ADDING to grower problems in the wake of Cyclone Debbie this winter has been a complete shortage of liquid falling in the gauge.
Up River cane grower Peter Muller said it had been dry.
"It hasn't rained for a long time. It hasn't rained since the beginning of May," he said.
"But we have to now look forward to next year and grow your crop for next year, you can't cry over spilt milk.
"We can't hold back on inputs because that is to your detriment later on and will turn around and bite you on your ass.
"It's going to be a dry year and it's going to be an expensive year because of all the irrigation, but we can't afford not to grow out the crop for next year's coming crop.
"You just have to keep poking along and think about next year."
Median rainfall for June at the Proserpine Airport is 41.2mm - this year 1.4mm fell.
For July and August the median rainfall is 23.7mm and 25.4mm respectively.
This year 0.4mm fell in July and 2.4mm fell in August.
Mr Muller said he had been irrigating some bigger cane to keep the sugar content up before harvest, but that has now ceased.

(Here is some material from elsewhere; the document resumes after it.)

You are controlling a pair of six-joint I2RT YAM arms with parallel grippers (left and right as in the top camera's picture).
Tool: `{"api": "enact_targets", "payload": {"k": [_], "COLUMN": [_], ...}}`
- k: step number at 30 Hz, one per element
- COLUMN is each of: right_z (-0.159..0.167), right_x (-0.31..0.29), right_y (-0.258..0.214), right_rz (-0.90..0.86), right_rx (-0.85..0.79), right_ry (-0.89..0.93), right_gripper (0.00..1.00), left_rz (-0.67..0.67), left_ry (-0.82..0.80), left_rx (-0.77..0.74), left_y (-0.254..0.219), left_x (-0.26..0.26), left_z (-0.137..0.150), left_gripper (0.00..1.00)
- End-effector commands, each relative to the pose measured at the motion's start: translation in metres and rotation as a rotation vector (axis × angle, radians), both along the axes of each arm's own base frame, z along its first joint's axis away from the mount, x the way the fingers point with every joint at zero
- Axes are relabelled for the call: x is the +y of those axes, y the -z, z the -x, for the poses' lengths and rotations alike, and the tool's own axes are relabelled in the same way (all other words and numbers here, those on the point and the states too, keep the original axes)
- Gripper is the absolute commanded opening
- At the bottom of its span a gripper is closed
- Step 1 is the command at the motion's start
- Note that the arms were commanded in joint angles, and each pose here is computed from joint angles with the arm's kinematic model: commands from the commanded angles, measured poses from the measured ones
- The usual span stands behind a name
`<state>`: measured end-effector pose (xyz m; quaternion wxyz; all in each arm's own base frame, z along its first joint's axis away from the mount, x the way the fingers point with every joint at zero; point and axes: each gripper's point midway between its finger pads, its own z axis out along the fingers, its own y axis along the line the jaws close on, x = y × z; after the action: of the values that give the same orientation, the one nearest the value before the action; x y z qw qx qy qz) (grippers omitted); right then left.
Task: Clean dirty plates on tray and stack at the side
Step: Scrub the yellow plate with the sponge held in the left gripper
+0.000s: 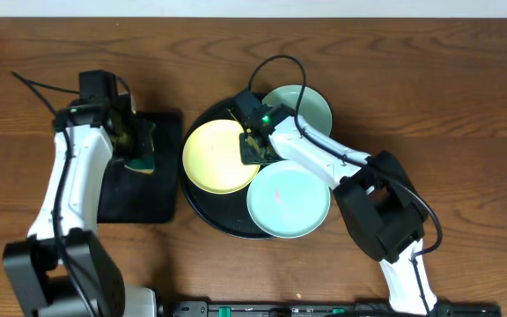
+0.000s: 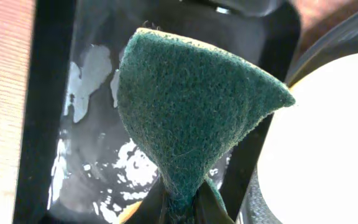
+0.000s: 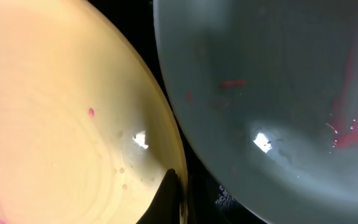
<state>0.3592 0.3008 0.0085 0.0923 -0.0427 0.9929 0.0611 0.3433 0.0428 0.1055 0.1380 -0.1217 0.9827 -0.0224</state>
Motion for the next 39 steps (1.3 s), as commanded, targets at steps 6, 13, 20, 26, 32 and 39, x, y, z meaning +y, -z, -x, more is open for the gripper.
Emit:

"The cane we have watered is just not responding. We decided to keep our water aside and concentrate on next year's crop," he said.
The commercial cane sugar (CCS) is now dropping and Mr Muller said its a race to get it to the mill before there is no sugar left.
"All your bin weights are starting to get lighter and lighter and the crop is literally receding away," he said.
"Its disappearing into the ground.
"It's losing its weight, which means its losing its sugar.
"The quicker we can get it off now the better and lets hope for storms for the whole district as there is a lot of dry land farmers which are screaming."
"They are struggling to get their plant crop up let alone their returns out of the ground."
In the wake of Cyclone Debbie, up to a third of the Proserpine region's crop was lost, CCS has been affected and tonnage is down.
"It's going to be a tough one for a lot of people," Mr Muller said.